# Exercise prompt
Could you copy every line of the data that contains "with"?

Data extract START

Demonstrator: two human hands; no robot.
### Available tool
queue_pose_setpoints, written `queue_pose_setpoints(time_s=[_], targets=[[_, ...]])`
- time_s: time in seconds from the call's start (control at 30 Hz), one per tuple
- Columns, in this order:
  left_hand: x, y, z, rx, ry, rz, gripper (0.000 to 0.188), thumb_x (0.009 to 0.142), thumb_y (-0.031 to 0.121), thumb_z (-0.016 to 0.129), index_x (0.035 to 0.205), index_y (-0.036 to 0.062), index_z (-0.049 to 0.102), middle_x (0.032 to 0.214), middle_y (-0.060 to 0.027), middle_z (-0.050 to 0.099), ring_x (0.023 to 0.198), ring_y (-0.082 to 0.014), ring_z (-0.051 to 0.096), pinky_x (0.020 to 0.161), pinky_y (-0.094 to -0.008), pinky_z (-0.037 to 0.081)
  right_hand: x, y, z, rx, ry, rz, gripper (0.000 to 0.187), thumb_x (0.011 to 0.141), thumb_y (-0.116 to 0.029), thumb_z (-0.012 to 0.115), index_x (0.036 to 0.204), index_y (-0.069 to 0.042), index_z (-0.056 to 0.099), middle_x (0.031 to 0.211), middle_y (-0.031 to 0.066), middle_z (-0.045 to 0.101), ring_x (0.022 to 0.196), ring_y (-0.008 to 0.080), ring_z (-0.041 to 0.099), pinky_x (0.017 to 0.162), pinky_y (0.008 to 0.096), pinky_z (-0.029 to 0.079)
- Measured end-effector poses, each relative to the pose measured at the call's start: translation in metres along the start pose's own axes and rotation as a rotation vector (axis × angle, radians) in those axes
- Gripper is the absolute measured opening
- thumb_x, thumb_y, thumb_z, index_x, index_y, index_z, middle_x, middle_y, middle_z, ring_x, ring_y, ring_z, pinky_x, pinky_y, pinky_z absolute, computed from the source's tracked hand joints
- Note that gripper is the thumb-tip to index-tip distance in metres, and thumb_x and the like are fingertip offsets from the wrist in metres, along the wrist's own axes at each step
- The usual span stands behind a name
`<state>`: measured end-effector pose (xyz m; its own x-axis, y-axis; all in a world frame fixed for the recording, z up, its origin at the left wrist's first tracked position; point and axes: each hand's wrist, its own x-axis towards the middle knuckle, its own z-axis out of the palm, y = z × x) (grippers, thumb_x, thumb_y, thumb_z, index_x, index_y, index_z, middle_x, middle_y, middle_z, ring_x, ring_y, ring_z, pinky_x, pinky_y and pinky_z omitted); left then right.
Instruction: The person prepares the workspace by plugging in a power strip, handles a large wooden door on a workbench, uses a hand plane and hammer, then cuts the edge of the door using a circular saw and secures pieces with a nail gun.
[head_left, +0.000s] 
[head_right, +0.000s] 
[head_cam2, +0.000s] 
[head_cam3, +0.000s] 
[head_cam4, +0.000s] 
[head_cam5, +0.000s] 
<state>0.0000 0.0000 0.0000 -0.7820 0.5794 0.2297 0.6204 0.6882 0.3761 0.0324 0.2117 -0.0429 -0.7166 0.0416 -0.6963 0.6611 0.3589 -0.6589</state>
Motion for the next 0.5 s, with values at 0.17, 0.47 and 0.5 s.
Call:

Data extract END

# Solution for this problem
Instruction: The person prepares the workspace by plugging in a power strip, handles a large wooden door on a workbench, uses a hand plane and hammer, then cuts the edge of the door using a circular saw and secures pieces with a nail gun.
Motion for the next 0.5 s, with values at 0.17, 0.47 and 0.5 s.

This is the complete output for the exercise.